During Women’s History Month, join the ladies of Tree9 – Ria, Evann and Max – as we focus the lens on some of the amazing female trailblazers in the film industry:
Alice Guy-Blaché 1873-1968
Alice Guy-Blaché was a French pioneer filmmaker. She is generally considered to be the first filmmaker to systematically develop narrative filmmaking, and she was likely the only female director from 1896 to 1906. She utilized some of the very first special effects, including using double exposure, masking techniques, and running a film backwards.

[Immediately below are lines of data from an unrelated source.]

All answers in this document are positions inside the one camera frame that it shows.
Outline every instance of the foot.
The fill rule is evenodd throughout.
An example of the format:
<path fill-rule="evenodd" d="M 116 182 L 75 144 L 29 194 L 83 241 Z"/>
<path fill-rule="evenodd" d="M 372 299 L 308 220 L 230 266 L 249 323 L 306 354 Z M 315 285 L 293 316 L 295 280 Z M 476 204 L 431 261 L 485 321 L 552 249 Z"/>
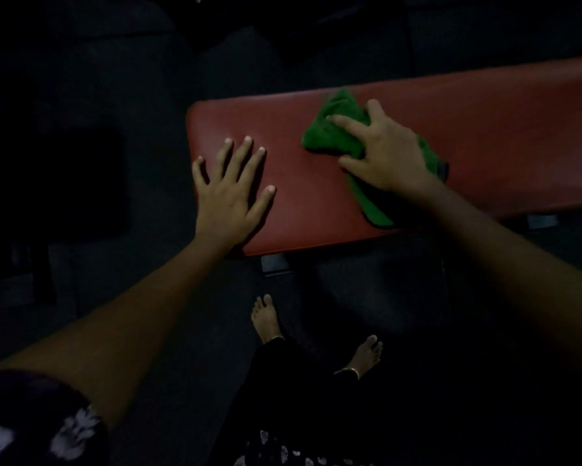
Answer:
<path fill-rule="evenodd" d="M 273 307 L 273 299 L 269 294 L 266 294 L 263 299 L 256 298 L 250 319 L 252 319 L 254 328 L 264 344 L 274 337 L 282 335 L 278 325 L 278 314 L 276 314 L 276 308 Z"/>
<path fill-rule="evenodd" d="M 377 342 L 377 336 L 370 336 L 366 339 L 366 342 L 358 347 L 356 354 L 351 358 L 346 368 L 353 368 L 360 377 L 364 376 L 369 369 L 379 363 L 379 359 L 382 356 L 382 349 L 383 344 Z"/>

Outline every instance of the toe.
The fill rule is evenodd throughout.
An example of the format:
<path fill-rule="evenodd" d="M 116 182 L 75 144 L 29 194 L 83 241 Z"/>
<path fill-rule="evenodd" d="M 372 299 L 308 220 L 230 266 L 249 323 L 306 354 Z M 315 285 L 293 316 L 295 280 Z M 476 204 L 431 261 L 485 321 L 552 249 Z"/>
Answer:
<path fill-rule="evenodd" d="M 377 336 L 371 335 L 369 338 L 367 338 L 367 341 L 364 342 L 363 345 L 370 350 L 371 347 L 375 344 L 375 342 L 377 342 Z"/>

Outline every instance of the person's right arm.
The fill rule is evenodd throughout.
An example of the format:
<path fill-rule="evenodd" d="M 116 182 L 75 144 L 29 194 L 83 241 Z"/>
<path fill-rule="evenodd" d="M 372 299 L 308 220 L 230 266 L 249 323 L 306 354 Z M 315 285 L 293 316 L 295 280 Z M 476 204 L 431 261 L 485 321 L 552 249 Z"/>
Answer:
<path fill-rule="evenodd" d="M 424 209 L 485 274 L 515 313 L 582 375 L 582 272 L 501 226 L 433 176 L 417 137 L 385 115 L 376 100 L 371 126 L 344 116 L 333 123 L 362 140 L 366 157 L 341 166 Z"/>

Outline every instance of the red leather upholstery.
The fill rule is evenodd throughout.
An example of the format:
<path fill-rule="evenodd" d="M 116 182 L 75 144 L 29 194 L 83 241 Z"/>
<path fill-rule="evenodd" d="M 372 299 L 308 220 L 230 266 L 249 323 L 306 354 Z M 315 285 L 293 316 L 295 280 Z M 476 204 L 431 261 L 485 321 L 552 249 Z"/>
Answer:
<path fill-rule="evenodd" d="M 259 191 L 278 187 L 260 232 L 263 255 L 383 234 L 360 212 L 336 158 L 300 144 L 334 89 L 195 103 L 191 157 L 208 164 L 225 137 L 267 148 Z M 582 206 L 582 58 L 351 87 L 363 104 L 422 134 L 450 162 L 448 186 L 496 217 Z"/>

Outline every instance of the floral sleeve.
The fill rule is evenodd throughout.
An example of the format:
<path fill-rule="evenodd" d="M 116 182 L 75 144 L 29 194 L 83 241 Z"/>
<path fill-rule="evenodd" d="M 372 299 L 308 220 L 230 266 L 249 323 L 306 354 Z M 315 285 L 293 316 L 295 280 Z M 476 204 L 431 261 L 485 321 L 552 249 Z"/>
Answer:
<path fill-rule="evenodd" d="M 105 424 L 67 384 L 39 373 L 0 371 L 1 465 L 102 465 Z"/>

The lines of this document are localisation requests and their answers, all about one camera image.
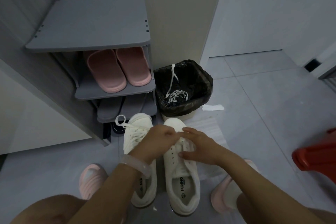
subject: floor
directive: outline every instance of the floor
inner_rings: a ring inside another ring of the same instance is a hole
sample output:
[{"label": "floor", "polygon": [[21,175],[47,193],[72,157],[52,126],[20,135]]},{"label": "floor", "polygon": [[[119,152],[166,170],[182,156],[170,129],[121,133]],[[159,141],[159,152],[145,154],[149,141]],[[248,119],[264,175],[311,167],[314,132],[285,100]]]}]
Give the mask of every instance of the floor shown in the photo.
[{"label": "floor", "polygon": [[[210,58],[206,71],[214,79],[208,104],[225,109],[198,110],[192,121],[215,117],[229,148],[253,160],[267,179],[306,206],[336,212],[336,185],[299,171],[291,160],[293,150],[336,127],[336,94],[282,51]],[[81,171],[99,163],[110,173],[122,146],[120,137],[107,147],[83,140],[9,154],[0,172],[0,223],[44,197],[79,196]],[[198,209],[181,218],[169,206],[162,159],[157,173],[154,204],[141,210],[130,206],[127,223],[244,223],[237,212],[220,215],[211,207],[210,192],[223,177],[202,181]]]}]

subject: red object
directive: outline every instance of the red object
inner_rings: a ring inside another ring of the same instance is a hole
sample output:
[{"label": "red object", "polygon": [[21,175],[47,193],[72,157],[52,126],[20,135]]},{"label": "red object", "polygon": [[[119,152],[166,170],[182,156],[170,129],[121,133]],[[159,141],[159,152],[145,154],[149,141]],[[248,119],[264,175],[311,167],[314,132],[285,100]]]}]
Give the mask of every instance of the red object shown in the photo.
[{"label": "red object", "polygon": [[292,159],[301,171],[317,171],[336,184],[336,128],[329,129],[320,143],[293,151]]}]

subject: translucent bracelet
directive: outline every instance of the translucent bracelet
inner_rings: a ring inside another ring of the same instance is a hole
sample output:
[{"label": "translucent bracelet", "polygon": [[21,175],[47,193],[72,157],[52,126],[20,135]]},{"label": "translucent bracelet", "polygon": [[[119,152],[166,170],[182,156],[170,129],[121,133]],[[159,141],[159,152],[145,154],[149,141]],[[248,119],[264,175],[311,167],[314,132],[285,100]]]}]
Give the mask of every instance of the translucent bracelet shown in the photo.
[{"label": "translucent bracelet", "polygon": [[143,173],[146,179],[148,179],[152,175],[152,170],[149,165],[130,155],[124,154],[120,159],[119,163],[133,167],[134,169]]}]

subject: shoe rack
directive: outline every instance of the shoe rack
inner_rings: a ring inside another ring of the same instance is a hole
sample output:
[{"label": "shoe rack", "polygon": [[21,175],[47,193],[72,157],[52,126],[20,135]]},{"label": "shoe rack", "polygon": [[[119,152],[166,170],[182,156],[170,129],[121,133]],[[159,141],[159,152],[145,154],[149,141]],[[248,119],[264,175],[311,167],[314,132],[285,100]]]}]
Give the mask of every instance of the shoe rack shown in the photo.
[{"label": "shoe rack", "polygon": [[[138,112],[157,113],[150,41],[145,0],[56,0],[26,48],[51,53],[73,79],[74,97],[91,101],[98,121],[110,126],[118,114],[129,119]],[[140,87],[127,82],[116,93],[99,87],[80,56],[81,51],[138,46],[144,49],[152,80]],[[120,135],[112,131],[111,136]]]}]

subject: door
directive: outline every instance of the door
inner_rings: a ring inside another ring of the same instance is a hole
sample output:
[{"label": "door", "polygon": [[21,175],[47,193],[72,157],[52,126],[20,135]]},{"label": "door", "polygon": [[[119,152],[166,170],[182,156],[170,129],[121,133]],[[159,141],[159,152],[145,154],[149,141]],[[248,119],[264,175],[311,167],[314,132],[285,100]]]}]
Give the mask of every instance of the door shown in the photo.
[{"label": "door", "polygon": [[201,59],[280,50],[331,0],[219,0]]}]

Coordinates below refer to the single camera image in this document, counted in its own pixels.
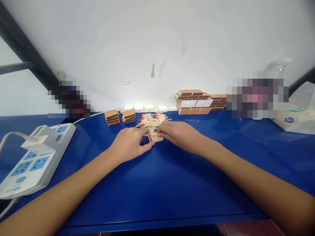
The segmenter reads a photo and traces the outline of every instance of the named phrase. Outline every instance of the finger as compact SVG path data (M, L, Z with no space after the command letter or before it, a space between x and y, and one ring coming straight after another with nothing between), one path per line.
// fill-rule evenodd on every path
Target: finger
M173 144L177 145L175 139L172 136L170 136L169 134L167 134L167 133L159 133L157 136L158 137L162 137L162 138L166 138L168 141L170 141Z
M146 133L149 133L149 130L145 127L145 128L140 128L137 130L139 132L139 134L142 136Z
M176 121L163 121L162 124L167 125L167 126L174 126L176 125Z
M141 150L141 154L145 153L146 151L149 151L153 145L155 144L155 142L150 142L148 144L145 144L143 146L139 146L140 150Z
M162 124L160 124L159 127L157 128L158 129L157 133L165 132L165 133L172 135L173 134L173 127L165 125L163 123L164 122L162 122Z

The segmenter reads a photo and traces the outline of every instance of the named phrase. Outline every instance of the stack of matchboxes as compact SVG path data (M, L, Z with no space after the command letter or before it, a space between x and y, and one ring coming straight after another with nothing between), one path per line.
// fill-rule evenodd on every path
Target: stack of matchboxes
M226 94L213 94L210 95L213 99L210 107L211 110L223 110L226 105Z
M118 111L116 109L106 111L105 112L105 119L106 119L108 126L114 126L114 125L120 124L119 114L118 114Z
M226 94L209 95L199 89L179 90L175 96L179 115L208 114L211 110L223 110L226 104Z
M133 109L124 111L122 113L122 122L124 124L135 121L136 114Z

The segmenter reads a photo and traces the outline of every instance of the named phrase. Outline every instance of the green mark on wall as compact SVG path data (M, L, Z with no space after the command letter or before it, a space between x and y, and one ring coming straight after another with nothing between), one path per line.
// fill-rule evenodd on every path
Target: green mark on wall
M153 63L152 64L151 78L154 78L154 76L155 76L155 74L154 74L154 67L155 67L155 64Z

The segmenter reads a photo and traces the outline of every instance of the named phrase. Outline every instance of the forearm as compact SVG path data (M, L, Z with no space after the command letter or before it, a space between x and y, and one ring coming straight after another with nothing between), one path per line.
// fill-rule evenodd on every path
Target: forearm
M90 190L118 165L105 151L4 220L0 224L0 234L54 235Z
M313 232L313 196L238 157L216 141L207 142L201 155L225 172L284 230L290 235Z

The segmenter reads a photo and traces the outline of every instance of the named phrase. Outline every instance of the white wall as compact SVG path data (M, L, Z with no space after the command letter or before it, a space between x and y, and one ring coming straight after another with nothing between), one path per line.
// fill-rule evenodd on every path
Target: white wall
M96 111L174 104L178 89L224 93L235 74L280 57L293 58L289 85L315 65L311 0L2 2L54 72L86 85Z
M22 61L0 37L0 66ZM0 116L62 113L29 70L0 75Z

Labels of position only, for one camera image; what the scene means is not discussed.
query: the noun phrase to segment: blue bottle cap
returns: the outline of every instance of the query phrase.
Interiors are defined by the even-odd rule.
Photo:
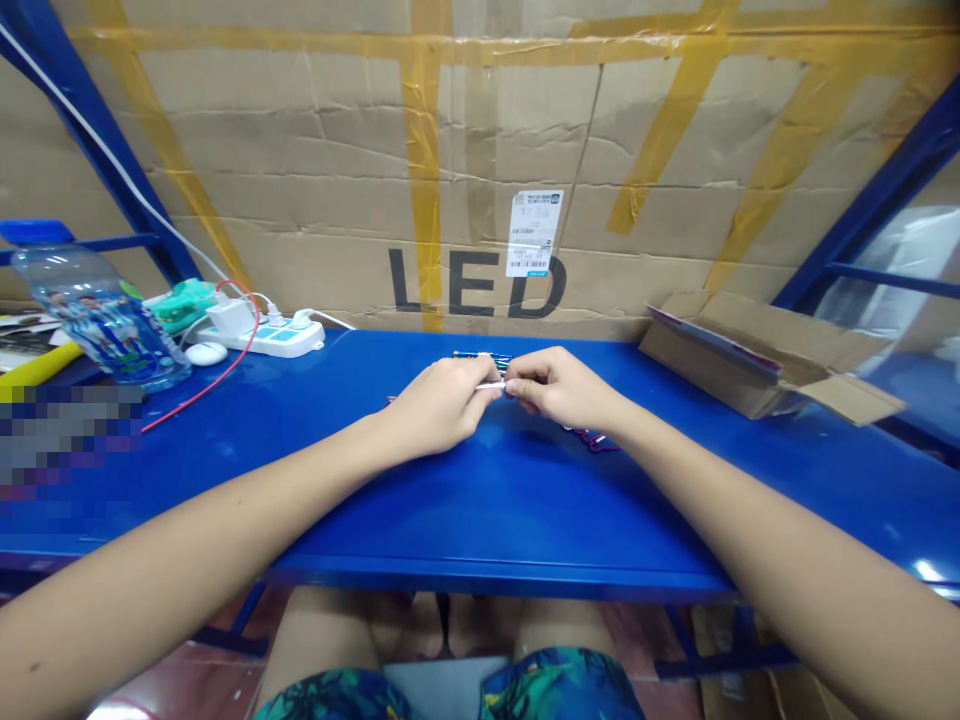
[[[0,222],[0,235],[11,245],[50,245],[76,240],[59,220],[5,220]]]

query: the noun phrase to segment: blue table surface
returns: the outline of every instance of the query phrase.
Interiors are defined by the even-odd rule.
[[[221,387],[105,468],[0,512],[0,567],[76,557],[212,487],[380,410],[454,350],[520,355],[530,338],[330,332],[293,360],[249,355]],[[917,577],[960,584],[960,476],[819,408],[754,422],[635,346],[562,343],[628,397]],[[221,372],[149,399],[145,422]],[[317,468],[318,478],[323,468]],[[512,401],[442,456],[395,468],[309,530],[280,581],[699,602],[733,591],[690,526],[622,452],[591,454]]]
[[[866,380],[907,403],[900,420],[960,449],[960,385],[952,362],[894,353]]]

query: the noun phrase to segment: power strip
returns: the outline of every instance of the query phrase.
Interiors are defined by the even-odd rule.
[[[269,325],[266,319],[260,322],[256,337],[250,346],[250,352],[259,352],[273,357],[294,358],[306,355],[311,350],[323,347],[326,333],[323,325],[311,322],[301,330],[290,327],[290,321],[284,319],[283,325]],[[250,340],[250,332],[241,333],[236,337],[226,337],[215,326],[205,327],[191,333],[190,341],[216,342],[232,350],[243,350]]]

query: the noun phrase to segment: white computer mouse
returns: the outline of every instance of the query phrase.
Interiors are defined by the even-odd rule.
[[[220,343],[197,343],[187,348],[187,360],[200,367],[216,365],[226,356],[227,349]]]

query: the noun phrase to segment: power adapter
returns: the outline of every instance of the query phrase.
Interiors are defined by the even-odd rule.
[[[255,319],[246,299],[217,294],[217,304],[207,308],[207,315],[221,337],[238,338],[254,329]]]

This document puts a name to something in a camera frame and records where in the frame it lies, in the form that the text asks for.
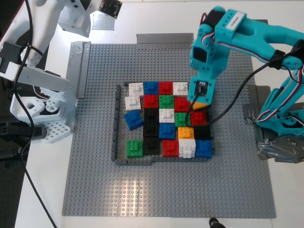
blue lego brick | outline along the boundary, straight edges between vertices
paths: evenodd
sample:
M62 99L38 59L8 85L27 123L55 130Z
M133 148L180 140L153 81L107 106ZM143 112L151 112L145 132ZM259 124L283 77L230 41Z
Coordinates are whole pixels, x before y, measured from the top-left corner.
M211 140L195 140L196 158L211 158L212 157L212 144Z
M144 94L158 94L158 82L144 82L143 84Z
M160 124L160 139L175 139L175 124L161 123Z
M123 116L131 131L143 125L143 119L137 110L129 112Z

green lego brick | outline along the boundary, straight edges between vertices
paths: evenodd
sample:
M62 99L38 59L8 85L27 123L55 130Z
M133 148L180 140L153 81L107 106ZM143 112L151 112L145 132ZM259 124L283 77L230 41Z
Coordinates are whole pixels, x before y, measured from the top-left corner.
M127 141L127 157L128 158L142 158L143 156L143 141L142 140L128 140Z
M159 95L160 108L174 108L173 95Z
M175 113L176 127L186 127L186 114L187 113ZM188 126L191 126L190 114L188 115Z

white lego brick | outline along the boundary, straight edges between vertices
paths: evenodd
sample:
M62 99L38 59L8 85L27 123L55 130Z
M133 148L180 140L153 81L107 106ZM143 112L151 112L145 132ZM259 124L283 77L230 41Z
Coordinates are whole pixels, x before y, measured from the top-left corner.
M125 100L126 111L139 110L141 111L141 100L139 96L127 96Z
M195 140L194 139L179 139L179 157L194 158L195 157Z
M160 108L160 123L175 123L174 108Z
M187 82L173 82L173 95L174 96L187 96L188 83Z
M129 84L129 96L143 97L143 83L130 83Z

wire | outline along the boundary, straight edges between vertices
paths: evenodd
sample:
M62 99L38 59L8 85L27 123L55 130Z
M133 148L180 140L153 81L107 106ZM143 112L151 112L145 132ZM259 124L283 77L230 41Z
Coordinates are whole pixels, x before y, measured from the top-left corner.
M31 45L32 42L33 42L33 19L32 19L32 15L31 15L31 11L30 11L29 0L25 0L25 4L26 4L26 7L27 7L27 11L28 11L29 31L30 31L29 44ZM20 106L23 108L24 112L25 112L26 115L28 116L28 119L29 119L29 121L30 121L30 126L31 126L31 135L30 135L30 137L28 138L27 143L22 147L22 149L21 149L21 151L20 151L20 154L19 154L19 157L20 157L22 166L23 166L23 168L24 168L24 172L25 172L25 174L26 174L26 176L27 176L27 178L28 178L28 180L29 180L29 182L30 182L30 184L31 184L31 186L32 186L32 188L33 188L33 190L34 190L34 192L35 192L37 198L39 199L39 201L40 201L40 203L41 203L41 205L42 205L44 211L46 212L46 214L47 214L49 220L51 221L53 227L54 227L54 228L57 228L57 226L56 226L56 224L54 223L54 221L53 221L51 215L50 215L49 212L48 212L48 209L46 208L46 206L44 205L44 203L43 203L41 197L39 196L39 194L38 194L38 192L37 192L37 190L36 190L36 188L35 188L35 185L34 185L32 179L31 179L31 177L30 177L30 175L29 175L29 172L28 172L28 170L27 170L27 168L26 168L26 165L25 165L25 163L24 163L24 161L23 161L23 152L24 152L24 150L27 148L27 146L29 145L29 143L31 142L31 140L32 140L32 138L33 138L33 136L34 136L34 133L35 133L35 126L34 126L33 119L32 119L32 117L30 116L28 110L26 109L25 105L23 104L23 102L22 102L22 100L20 99L20 97L19 97L19 95L18 95L18 92L17 92L18 80L19 80L19 77L20 77L20 75L21 75L22 69L23 69L23 67L25 66L25 62L26 62L26 60L27 60L27 58L28 58L28 56L29 56L29 52L30 52L30 48L28 47L27 50L26 50L26 53L25 53L25 55L24 55L23 61L22 61L21 65L20 65L20 67L19 67L19 70L18 70L17 74L16 74L16 79L15 79L15 82L14 82L14 95L15 95L16 99L18 100Z
M46 100L48 100L46 97L41 96L41 95L39 95L39 94L36 92L36 90L35 90L35 86L34 86L34 85L33 85L33 90L34 90L34 93L36 94L36 96L38 96L38 97L40 97L40 98L42 98L42 99L46 99Z
M285 67L285 68L288 70L289 76L290 76L290 78L291 78L293 81L295 81L296 83L299 83L299 84L304 85L303 82L299 82L299 81L297 81L297 80L293 77L293 75L292 75L292 73L291 73L291 71L290 71L290 69L289 69L288 67Z
M263 61L263 62L266 62L266 63L267 63L267 62L269 61L269 60L267 60L267 59L261 57L261 56L258 55L257 53L253 52L253 51L249 51L249 50L243 49L243 48L241 48L241 47L237 47L237 46L234 46L234 45L226 44L226 43L223 43L223 42L216 42L216 41L214 40L214 37L213 37L211 40L212 40L212 43L214 43L214 44L218 44L218 45L222 45L222 46L225 46L225 47L228 47L228 48L234 48L234 49L239 50L239 51L247 52L247 53L253 55L254 57L260 59L260 60Z
M267 111L263 112L263 113L257 118L257 121L258 121L259 123L265 122L265 121L269 120L271 117L273 117L274 114L276 114L276 113L279 111L279 109L280 109L281 107L283 107L283 106L290 100L290 98L296 93L296 91L298 90L298 88L301 86L301 82L302 82L302 69L303 69L303 68L301 68L301 69L298 71L298 77L299 77L299 82L300 82L300 83L298 83L298 84L296 85L296 87L292 90L291 94L283 101L283 103L280 105L279 108L275 109L271 114L269 114L269 116L267 116L265 119L261 120L261 118L262 118L265 114L269 113L270 110L268 109Z
M267 66L269 66L271 63L275 62L275 61L281 61L281 60L284 60L285 58L287 58L288 56L292 56L294 53L296 53L297 51L299 51L300 49L304 48L304 46L300 46L298 48L296 48L295 50L283 55L282 57L278 57L278 58L275 58L275 59L272 59L270 61L268 61L267 63L265 63L264 65L262 65L261 67L259 67L258 69L256 69L255 71L253 71L252 73L250 73L246 78L245 80L243 81L243 83L241 84L241 86L239 87L239 89L237 90L237 93L235 94L232 102L228 105L228 107L221 113L219 114L217 117L215 117L213 120L209 121L208 123L205 124L205 126L210 126L212 124L214 124L216 121L218 121L219 119L221 119L231 108L232 106L234 105L234 103L237 101L240 93L242 92L243 88L245 87L245 85L247 84L247 82L255 75L257 74L258 72L260 72L261 70L265 69ZM197 93L191 106L189 107L189 111L187 112L187 115L186 115L186 119L185 119L185 123L186 125L188 124L188 121L187 121L187 118L189 116L189 112L190 110L193 108L193 105L194 103L197 101L199 97L199 94Z
M204 45L204 40L208 37L211 37L214 35L214 31L207 33L206 35L203 36L203 38L201 39L201 44L203 47L207 47L209 45L209 43L207 43L207 45Z
M202 25L202 23L203 23L203 20L204 20L205 16L207 16L207 14L206 14L206 13L203 13L203 14L201 15L201 18L200 18L200 24L199 24L199 25Z

gray lego baseplate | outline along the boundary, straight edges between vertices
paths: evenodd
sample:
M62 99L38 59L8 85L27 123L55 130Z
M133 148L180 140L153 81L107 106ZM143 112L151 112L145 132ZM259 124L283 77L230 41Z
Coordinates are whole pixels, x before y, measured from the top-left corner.
M77 107L62 215L276 217L268 164L257 157L254 128L245 124L243 116L248 88L213 125L216 154L210 161L150 166L111 161L116 85L188 82L197 74L188 66L189 54L190 49L92 44L85 97ZM251 58L231 51L227 69L217 79L214 116L227 107L251 72ZM137 131L119 134L140 137Z

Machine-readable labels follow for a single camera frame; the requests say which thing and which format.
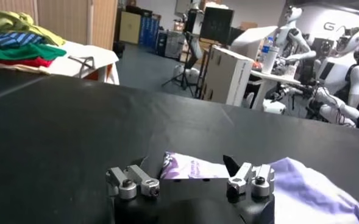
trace purple cloth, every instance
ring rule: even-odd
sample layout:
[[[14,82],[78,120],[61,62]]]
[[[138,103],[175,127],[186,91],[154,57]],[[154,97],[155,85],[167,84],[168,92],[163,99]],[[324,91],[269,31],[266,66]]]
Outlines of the purple cloth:
[[[166,153],[162,179],[228,178],[224,165]],[[359,223],[359,202],[323,174],[285,158],[275,170],[275,223]]]

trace green shirt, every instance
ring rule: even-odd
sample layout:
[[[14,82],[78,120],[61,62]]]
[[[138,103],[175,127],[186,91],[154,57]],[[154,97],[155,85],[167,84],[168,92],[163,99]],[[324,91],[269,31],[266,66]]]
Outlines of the green shirt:
[[[0,60],[24,60],[37,57],[54,60],[65,54],[66,51],[45,44],[28,44],[19,48],[0,49]]]

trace white box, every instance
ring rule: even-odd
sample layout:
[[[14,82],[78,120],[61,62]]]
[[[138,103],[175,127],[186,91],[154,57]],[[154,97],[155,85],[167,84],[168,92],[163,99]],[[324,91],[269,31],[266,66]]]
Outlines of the white box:
[[[202,98],[240,107],[253,63],[251,58],[213,46]]]

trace black tabletop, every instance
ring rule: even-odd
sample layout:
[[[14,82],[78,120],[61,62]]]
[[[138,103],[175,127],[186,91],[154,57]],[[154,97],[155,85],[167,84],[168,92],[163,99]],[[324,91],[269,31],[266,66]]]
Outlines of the black tabletop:
[[[285,157],[359,201],[359,130],[67,77],[0,97],[0,223],[105,223],[105,171],[172,151]]]

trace striped shirt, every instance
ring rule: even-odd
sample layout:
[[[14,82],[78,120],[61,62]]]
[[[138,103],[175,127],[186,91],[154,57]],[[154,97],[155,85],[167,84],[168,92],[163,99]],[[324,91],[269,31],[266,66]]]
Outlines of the striped shirt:
[[[0,48],[18,48],[29,43],[44,43],[44,38],[34,33],[11,32],[0,34]]]

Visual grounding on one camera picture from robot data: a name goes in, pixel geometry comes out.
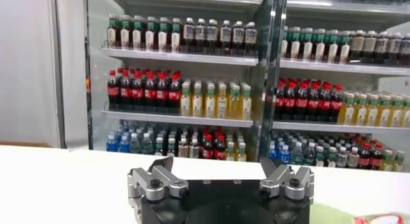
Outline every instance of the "white countertop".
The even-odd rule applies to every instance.
[[[155,158],[0,146],[0,223],[135,224],[127,202],[126,174],[131,168],[147,169]],[[355,215],[410,214],[410,173],[313,171],[317,203]],[[172,172],[182,179],[265,178],[258,163],[204,159],[175,158]]]

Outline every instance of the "water bottle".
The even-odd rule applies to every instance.
[[[141,153],[141,142],[138,139],[137,133],[131,133],[131,142],[129,143],[131,147],[131,153],[139,154]]]
[[[293,148],[291,157],[290,157],[291,164],[302,165],[303,164],[303,151],[302,151],[302,143],[296,142],[295,148]]]
[[[122,140],[120,142],[119,152],[130,153],[130,150],[131,149],[129,147],[129,142],[128,142],[127,135],[123,135]]]
[[[111,152],[117,152],[118,151],[118,143],[115,139],[115,135],[113,135],[113,134],[108,135],[106,150],[111,151]]]
[[[148,132],[143,134],[142,146],[141,146],[142,154],[153,154],[154,148],[152,147],[152,141],[150,139],[150,135]]]

In addition to filmmaking, Alice was also one the co-creators of The Solax Company, the largest pre-Hollywood film studio in America. Alice’s career in filmmaking spanned more than 25 years and involved directing, producing, writing and/or overseeing more than 700 films.
Mabel Normand 1892-1930
Mabel Normand was an American silent-film actress, screenwriter, director, and producer.At the height of her career in the late 1910s and early 1920s, she had her own movie studio and production company.
Mabel played a key role in launching Charlie Chaplin’s film career. She acted as his leading lady and mentor in a series of films in 1914, sometimes co-writing and directing, or co-directing the films with him.
In 2010, the New Zealand Film Archive discovered a print of Mabel Normand’s film Won in a Closet, a short comedy previously believed to be lost. Normand directed the movie and starred in the lead role, showcasing her talents on both sides of the camera.
Dorothy Arzner 1897-1979
Dorothy Emma Arzner was an American film director whose career in Hollywood spanned from the silent era of the 1920s, into the early 1940s.From 1927, until her retirement from directing in 1943, Arzner was the only female director working in the “Golden Age” of Hollywood.
Arzner trained in most aspects of filmmaking by working her way up from the bottom. She started in the industry as a stenographer, then moved to writer, to film-cutter, to script girl, to editor, to screenwriter, to assistant director, and then to her directorial debut: Fashions for Women. She later said this was “the best way to become a filmmaker.” In her career, she directed many powerful female stars, such as Katharine Hepburn, Joan Crawford and Lucille Ball.
While directing in 1929, Arzner had a rig created in which a microphone was attached to the end of a fishing rod. This enabled the actors to move around during filming, while still allowing level audio to be captured. In doing so, she created the very first boom mic, a staple in modern filmmaking.
These three examples are only a few of the intrepid women throughout history who have revolutionized the film industry and paved the way for generations to come. Thanks to the imagination and bravery of these determined ladies of the past, we can proudly bring you our contributions to the industry of film today.
What courageous woman in history inspires you?